Solution #1: Azure Speech Studio
The team identified Azure, a cloud computing platform that offers services such as Speech Studio, which provides audio translation and transcription. Azure states that it does not collect client data to train its models (4). UBC research ethics has determined it is critical for research teams to use a private endpoint when working with AI, which ensures that data remains secure and inaccessible to outsiders. Azure allows users to create a private endpoint when using Speech Studio (4).
Challenge #2: Algorithmic biases
Low-resource languages often have limited datasets available to train AI models on. The lack of data can lead to algorithmic bias, where translations may be inaccurate, miss cultural or linguistic nuances, or even produce hallucinations (outputs where the model invents content) (3,5). Because many vendors do not make their datasets open source, it is often impossible to trace how a model arrived at its translation decisions (2). Research has shown, however, that outputs improve significantly when models are trained on linguistic and context-specific datasets (6). Scholars argue that AI translation models should be built and trained by members of the communities whose languages they represent to improve accuracy and reduce harmful outputs.
Solution: Upload custom datasets for training
One way to address algorithmic bias is to use models that allow researchers to upload custom datasets for training (5). Azure offers this functionality. While users cannot yet train its text-to-speech translation, they can train custom transcription models.

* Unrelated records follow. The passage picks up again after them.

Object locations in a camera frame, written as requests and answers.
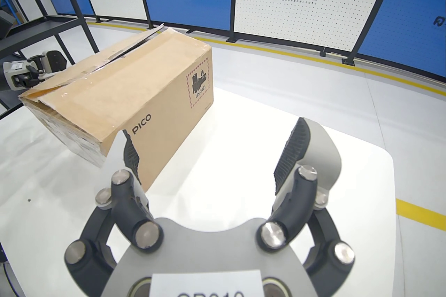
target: black metal frame
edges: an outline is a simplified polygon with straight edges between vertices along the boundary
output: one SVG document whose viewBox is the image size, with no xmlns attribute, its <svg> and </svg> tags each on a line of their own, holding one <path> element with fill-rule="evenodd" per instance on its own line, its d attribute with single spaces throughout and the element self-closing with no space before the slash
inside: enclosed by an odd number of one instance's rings
<svg viewBox="0 0 446 297">
<path fill-rule="evenodd" d="M 81 27 L 83 28 L 85 36 L 87 37 L 88 42 L 90 43 L 91 48 L 93 49 L 94 53 L 99 52 L 96 42 L 94 41 L 94 38 L 91 35 L 91 31 L 88 29 L 88 25 L 82 15 L 82 12 L 81 12 L 81 9 L 77 3 L 77 0 L 70 0 L 71 4 L 73 5 L 73 9 L 75 10 L 76 16 L 77 16 L 77 18 L 74 18 L 74 19 L 68 18 L 68 17 L 62 17 L 62 16 L 49 16 L 45 7 L 43 6 L 42 1 L 41 0 L 34 0 L 34 1 L 36 2 L 43 17 L 40 17 L 36 20 L 32 20 L 30 22 L 27 22 L 27 23 L 17 26 L 16 28 L 14 28 L 10 31 L 8 36 L 17 34 L 20 31 L 24 31 L 26 29 L 29 29 L 29 28 L 32 28 L 33 26 L 38 25 L 39 23 L 45 23 L 47 21 L 55 21 L 55 22 L 60 23 L 60 25 L 58 25 L 56 27 L 48 28 L 47 30 L 43 31 L 42 33 L 30 36 L 29 38 L 18 41 L 11 46 L 6 46 L 2 50 L 2 55 L 6 55 L 6 53 L 11 55 L 14 52 L 17 52 L 18 50 L 21 50 L 22 48 L 27 47 L 28 45 L 31 45 L 31 44 L 34 44 L 34 43 L 40 41 L 40 40 L 49 38 L 50 36 L 54 36 L 56 38 L 57 42 L 59 43 L 61 49 L 66 54 L 70 63 L 74 64 L 75 62 L 74 62 L 73 58 L 71 57 L 70 53 L 68 52 L 67 47 L 62 42 L 62 39 L 60 38 L 59 33 L 61 33 L 62 31 L 66 31 L 68 29 L 74 28 L 75 26 L 78 26 L 78 25 L 81 25 Z M 23 12 L 23 9 L 22 9 L 20 3 L 17 2 L 17 4 L 19 5 L 19 8 L 21 9 L 25 19 L 28 20 L 27 16 Z M 6 117 L 7 115 L 16 111 L 22 105 L 23 104 L 20 103 L 17 106 L 12 107 L 11 109 L 8 109 L 6 112 L 4 112 L 3 114 L 0 115 L 0 119 Z"/>
</svg>

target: yellow stripe
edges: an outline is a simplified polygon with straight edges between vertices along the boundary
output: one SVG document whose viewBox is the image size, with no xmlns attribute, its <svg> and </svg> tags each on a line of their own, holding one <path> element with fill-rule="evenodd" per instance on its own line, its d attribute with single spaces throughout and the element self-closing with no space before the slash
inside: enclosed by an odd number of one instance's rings
<svg viewBox="0 0 446 297">
<path fill-rule="evenodd" d="M 446 230 L 446 216 L 397 198 L 397 214 L 430 227 Z"/>
<path fill-rule="evenodd" d="M 146 29 L 144 29 L 144 28 L 136 28 L 134 26 L 115 25 L 115 24 L 106 24 L 106 23 L 97 24 L 97 23 L 93 23 L 93 22 L 87 22 L 87 23 L 90 24 L 90 25 L 96 25 L 96 26 L 103 25 L 103 26 L 111 26 L 113 28 L 123 28 L 123 29 L 131 29 L 131 30 L 138 30 L 138 31 L 146 31 Z M 435 87 L 431 87 L 429 85 L 419 84 L 419 83 L 416 83 L 416 82 L 408 80 L 408 79 L 402 79 L 400 77 L 392 76 L 392 75 L 389 75 L 389 74 L 384 74 L 382 72 L 377 72 L 377 71 L 373 71 L 373 70 L 368 70 L 366 68 L 360 68 L 360 67 L 356 67 L 356 66 L 343 65 L 343 64 L 341 64 L 339 62 L 325 60 L 323 58 L 317 58 L 317 57 L 311 57 L 311 56 L 305 56 L 305 55 L 296 55 L 294 53 L 284 52 L 282 50 L 275 50 L 275 49 L 271 49 L 271 48 L 250 46 L 250 45 L 247 45 L 247 44 L 234 44 L 234 43 L 223 42 L 221 40 L 214 40 L 214 39 L 200 38 L 200 37 L 194 37 L 194 38 L 197 39 L 197 40 L 201 40 L 202 42 L 207 42 L 207 43 L 223 44 L 223 45 L 231 46 L 231 47 L 237 46 L 237 47 L 246 48 L 246 49 L 252 49 L 252 50 L 261 50 L 263 52 L 274 53 L 276 55 L 283 55 L 283 56 L 288 56 L 288 57 L 293 57 L 293 58 L 300 58 L 301 60 L 313 61 L 313 62 L 318 62 L 318 63 L 324 63 L 326 65 L 347 68 L 347 69 L 350 69 L 350 70 L 363 72 L 365 74 L 369 74 L 369 75 L 373 75 L 373 76 L 379 76 L 379 77 L 382 77 L 384 79 L 397 81 L 397 82 L 402 83 L 402 84 L 406 84 L 406 85 L 410 85 L 410 86 L 413 86 L 413 87 L 417 87 L 418 89 L 422 89 L 422 90 L 426 90 L 428 92 L 432 92 L 432 93 L 435 93 L 435 94 L 446 96 L 446 90 L 436 89 Z"/>
<path fill-rule="evenodd" d="M 123 28 L 123 29 L 130 29 L 130 30 L 146 31 L 146 29 L 144 29 L 144 28 L 136 28 L 134 26 L 115 25 L 115 24 L 106 24 L 106 23 L 97 24 L 97 23 L 92 23 L 92 22 L 87 22 L 87 23 L 90 25 L 96 25 L 96 26 L 111 26 L 113 28 Z M 410 81 L 407 79 L 401 79 L 400 77 L 395 77 L 395 76 L 392 76 L 389 74 L 383 74 L 381 72 L 368 70 L 366 68 L 342 65 L 336 61 L 323 60 L 321 58 L 305 56 L 305 55 L 295 55 L 294 53 L 283 52 L 281 50 L 250 46 L 250 45 L 246 45 L 246 44 L 233 44 L 233 43 L 223 42 L 221 40 L 199 38 L 199 37 L 195 37 L 195 39 L 201 40 L 202 42 L 207 42 L 207 43 L 223 44 L 223 45 L 227 45 L 227 46 L 231 46 L 231 47 L 237 46 L 237 47 L 242 47 L 242 48 L 252 49 L 252 50 L 261 50 L 263 52 L 275 53 L 276 55 L 300 58 L 301 60 L 319 62 L 319 63 L 324 63 L 326 65 L 348 68 L 350 70 L 359 71 L 359 72 L 363 72 L 366 74 L 383 77 L 385 79 L 390 79 L 390 80 L 397 81 L 397 82 L 400 82 L 403 84 L 417 87 L 419 89 L 427 90 L 429 92 L 433 92 L 436 94 L 446 96 L 446 91 L 443 91 L 443 90 L 435 89 L 433 87 L 419 84 L 419 83 L 416 83 L 414 81 Z M 417 205 L 414 205 L 411 203 L 407 203 L 406 201 L 403 201 L 400 199 L 397 199 L 397 214 L 399 216 L 403 216 L 405 218 L 408 218 L 408 219 L 414 220 L 416 222 L 428 225 L 430 227 L 438 228 L 441 230 L 446 230 L 446 216 L 444 216 L 443 214 L 440 214 L 440 213 L 436 213 L 435 211 L 421 208 L 420 206 L 417 206 Z"/>
</svg>

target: tabletop
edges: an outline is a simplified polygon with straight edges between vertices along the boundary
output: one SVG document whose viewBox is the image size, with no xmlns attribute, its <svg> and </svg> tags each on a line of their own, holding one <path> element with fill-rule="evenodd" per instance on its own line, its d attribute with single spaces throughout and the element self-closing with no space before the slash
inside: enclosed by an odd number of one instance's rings
<svg viewBox="0 0 446 297">
<path fill-rule="evenodd" d="M 267 219 L 273 171 L 297 119 L 215 89 L 213 106 L 147 192 L 153 216 L 202 231 Z M 328 210 L 356 254 L 336 296 L 391 296 L 392 158 L 378 146 L 325 129 L 342 160 Z M 83 296 L 63 255 L 94 209 L 99 169 L 70 152 L 25 107 L 0 121 L 0 157 L 0 242 L 26 296 Z M 118 261 L 129 243 L 114 229 L 108 245 Z M 291 247 L 303 262 L 311 246 L 306 226 Z"/>
</svg>

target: black shelf
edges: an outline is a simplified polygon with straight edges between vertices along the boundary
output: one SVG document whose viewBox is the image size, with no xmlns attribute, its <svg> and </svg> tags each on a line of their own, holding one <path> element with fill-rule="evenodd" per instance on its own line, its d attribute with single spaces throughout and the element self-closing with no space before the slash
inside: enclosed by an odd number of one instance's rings
<svg viewBox="0 0 446 297">
<path fill-rule="evenodd" d="M 5 39 L 0 39 L 0 58 L 80 25 L 77 17 L 43 16 L 11 29 Z"/>
</svg>

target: brown cardboard box
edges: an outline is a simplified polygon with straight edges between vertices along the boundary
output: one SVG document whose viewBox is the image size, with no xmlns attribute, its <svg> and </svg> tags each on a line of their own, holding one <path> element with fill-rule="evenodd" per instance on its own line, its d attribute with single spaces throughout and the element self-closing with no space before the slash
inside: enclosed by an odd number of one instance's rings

This creates an opportunity for AART and other research teams to develop models that better capture cultural and linguistic nuances, as well as health-related topics. Some researchers also argue that participants themselves should have the option to contribute to model development, increasing both transparency and the quality of outputs.
Solution: Prompt engineering and Copilot
Creating a dataset and training a model can be time-intensive, and speech-to-text translation often yields low-quality outputs. However, there are other options to improve AI translation. One promising method is prompt engineering, which involves designing tailored instructions to guide the model toward high-quality results (6). There are many ways to create an effective prompt, including assigning the model a role, providing important context, and using a structured pattern. Researchers have demonstrated that providing examples for the AI to reference is one of the most effective ways to significantly improve translation output (6).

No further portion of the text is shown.